Data to examine: Begin
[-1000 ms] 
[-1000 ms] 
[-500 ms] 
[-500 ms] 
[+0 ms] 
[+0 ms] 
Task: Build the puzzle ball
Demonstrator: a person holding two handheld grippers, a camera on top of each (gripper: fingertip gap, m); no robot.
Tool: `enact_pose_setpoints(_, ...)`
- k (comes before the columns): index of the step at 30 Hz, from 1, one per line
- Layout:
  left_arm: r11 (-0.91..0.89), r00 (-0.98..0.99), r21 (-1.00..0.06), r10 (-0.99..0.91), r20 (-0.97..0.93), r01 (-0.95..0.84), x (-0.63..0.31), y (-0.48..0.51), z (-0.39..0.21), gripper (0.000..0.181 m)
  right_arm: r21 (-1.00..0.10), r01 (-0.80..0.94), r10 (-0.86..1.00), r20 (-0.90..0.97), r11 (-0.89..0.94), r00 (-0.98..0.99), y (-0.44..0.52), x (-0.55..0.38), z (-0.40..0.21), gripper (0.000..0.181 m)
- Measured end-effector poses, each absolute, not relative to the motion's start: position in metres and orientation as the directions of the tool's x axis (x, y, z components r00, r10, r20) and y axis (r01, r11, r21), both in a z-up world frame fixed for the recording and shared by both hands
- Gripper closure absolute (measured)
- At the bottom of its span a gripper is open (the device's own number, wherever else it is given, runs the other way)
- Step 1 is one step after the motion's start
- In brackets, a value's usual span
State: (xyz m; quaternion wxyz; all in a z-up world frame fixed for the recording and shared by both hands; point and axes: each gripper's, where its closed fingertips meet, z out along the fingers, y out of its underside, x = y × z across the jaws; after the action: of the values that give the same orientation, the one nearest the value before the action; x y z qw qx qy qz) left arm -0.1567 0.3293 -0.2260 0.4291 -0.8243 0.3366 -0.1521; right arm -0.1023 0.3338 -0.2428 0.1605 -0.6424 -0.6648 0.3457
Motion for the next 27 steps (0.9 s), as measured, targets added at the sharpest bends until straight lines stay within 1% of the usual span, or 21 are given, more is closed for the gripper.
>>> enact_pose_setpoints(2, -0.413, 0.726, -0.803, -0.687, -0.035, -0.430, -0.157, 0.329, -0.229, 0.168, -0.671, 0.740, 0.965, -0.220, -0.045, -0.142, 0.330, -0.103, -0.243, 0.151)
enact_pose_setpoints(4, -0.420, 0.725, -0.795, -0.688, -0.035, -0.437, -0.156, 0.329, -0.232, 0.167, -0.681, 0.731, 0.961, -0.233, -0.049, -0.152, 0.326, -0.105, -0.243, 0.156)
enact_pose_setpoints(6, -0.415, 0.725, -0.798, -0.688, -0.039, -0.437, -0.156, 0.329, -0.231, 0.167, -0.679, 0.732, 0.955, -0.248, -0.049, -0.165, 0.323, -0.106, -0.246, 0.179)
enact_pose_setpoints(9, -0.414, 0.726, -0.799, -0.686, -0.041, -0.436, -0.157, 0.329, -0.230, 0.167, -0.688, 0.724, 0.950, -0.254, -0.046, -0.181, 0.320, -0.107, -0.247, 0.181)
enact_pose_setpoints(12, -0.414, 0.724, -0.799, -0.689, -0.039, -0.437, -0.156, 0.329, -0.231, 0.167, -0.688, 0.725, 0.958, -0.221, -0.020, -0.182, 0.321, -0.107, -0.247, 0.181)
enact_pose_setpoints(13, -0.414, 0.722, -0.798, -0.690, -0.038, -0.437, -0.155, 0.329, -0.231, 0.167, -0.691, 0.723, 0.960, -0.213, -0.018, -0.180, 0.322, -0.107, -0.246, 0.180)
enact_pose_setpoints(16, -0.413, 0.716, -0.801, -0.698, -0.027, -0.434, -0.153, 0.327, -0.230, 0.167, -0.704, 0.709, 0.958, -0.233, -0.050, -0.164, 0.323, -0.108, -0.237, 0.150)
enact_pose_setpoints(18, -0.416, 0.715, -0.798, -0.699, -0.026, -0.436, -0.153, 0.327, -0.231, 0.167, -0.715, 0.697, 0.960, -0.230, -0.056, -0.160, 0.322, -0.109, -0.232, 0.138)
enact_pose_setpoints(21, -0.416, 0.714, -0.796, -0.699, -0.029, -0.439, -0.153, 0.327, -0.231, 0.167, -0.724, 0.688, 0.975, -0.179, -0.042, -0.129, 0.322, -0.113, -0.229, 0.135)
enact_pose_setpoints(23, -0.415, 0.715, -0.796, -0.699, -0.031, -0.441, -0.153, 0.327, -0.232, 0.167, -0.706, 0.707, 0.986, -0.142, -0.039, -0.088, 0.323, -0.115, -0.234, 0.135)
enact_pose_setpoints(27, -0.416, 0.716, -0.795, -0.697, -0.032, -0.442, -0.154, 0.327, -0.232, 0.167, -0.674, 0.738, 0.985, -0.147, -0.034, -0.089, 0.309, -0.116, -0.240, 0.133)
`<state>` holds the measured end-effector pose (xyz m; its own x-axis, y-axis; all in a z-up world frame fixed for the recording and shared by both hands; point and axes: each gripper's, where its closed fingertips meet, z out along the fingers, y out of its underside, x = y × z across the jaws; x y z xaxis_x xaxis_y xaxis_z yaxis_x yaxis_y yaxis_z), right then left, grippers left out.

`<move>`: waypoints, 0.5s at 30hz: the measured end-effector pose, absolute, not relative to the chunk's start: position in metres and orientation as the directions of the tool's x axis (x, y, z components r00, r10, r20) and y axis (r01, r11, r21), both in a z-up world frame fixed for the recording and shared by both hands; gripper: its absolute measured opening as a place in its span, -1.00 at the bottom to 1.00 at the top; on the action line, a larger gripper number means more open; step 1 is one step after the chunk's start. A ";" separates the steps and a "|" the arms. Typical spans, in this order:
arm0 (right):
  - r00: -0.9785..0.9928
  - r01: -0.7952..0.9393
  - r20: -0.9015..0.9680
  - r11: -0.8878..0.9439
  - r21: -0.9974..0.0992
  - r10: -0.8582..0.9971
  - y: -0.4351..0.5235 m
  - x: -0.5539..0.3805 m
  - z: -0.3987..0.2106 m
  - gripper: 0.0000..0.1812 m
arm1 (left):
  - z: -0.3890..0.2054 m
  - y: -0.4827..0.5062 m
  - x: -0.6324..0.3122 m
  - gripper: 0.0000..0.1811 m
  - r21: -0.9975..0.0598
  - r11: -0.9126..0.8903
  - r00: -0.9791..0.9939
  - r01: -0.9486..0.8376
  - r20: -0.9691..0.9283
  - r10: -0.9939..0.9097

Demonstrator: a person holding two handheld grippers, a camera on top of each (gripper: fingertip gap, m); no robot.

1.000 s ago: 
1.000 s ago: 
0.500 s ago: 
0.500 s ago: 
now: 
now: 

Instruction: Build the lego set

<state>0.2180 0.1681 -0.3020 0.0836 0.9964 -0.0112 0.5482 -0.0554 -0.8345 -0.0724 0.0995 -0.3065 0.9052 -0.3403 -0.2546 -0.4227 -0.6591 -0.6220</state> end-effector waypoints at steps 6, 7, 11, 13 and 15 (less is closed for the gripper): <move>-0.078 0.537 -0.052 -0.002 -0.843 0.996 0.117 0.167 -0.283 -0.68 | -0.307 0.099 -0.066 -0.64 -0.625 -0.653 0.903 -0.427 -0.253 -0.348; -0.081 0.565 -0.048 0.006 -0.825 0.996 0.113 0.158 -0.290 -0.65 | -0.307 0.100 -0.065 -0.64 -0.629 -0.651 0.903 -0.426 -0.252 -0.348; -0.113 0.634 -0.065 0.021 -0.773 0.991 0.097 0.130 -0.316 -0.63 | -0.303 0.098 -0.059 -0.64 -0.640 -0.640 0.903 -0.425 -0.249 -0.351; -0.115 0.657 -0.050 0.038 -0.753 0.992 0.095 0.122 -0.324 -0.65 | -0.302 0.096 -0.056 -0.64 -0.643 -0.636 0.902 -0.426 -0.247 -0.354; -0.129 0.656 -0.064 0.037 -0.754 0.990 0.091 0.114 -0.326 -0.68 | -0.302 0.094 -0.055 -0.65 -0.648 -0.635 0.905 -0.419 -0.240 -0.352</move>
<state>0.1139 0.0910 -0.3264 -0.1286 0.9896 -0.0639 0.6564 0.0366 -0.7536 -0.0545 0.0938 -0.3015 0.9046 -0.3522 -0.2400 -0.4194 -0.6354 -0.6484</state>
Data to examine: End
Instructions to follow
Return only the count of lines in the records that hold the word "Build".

Response to this task
2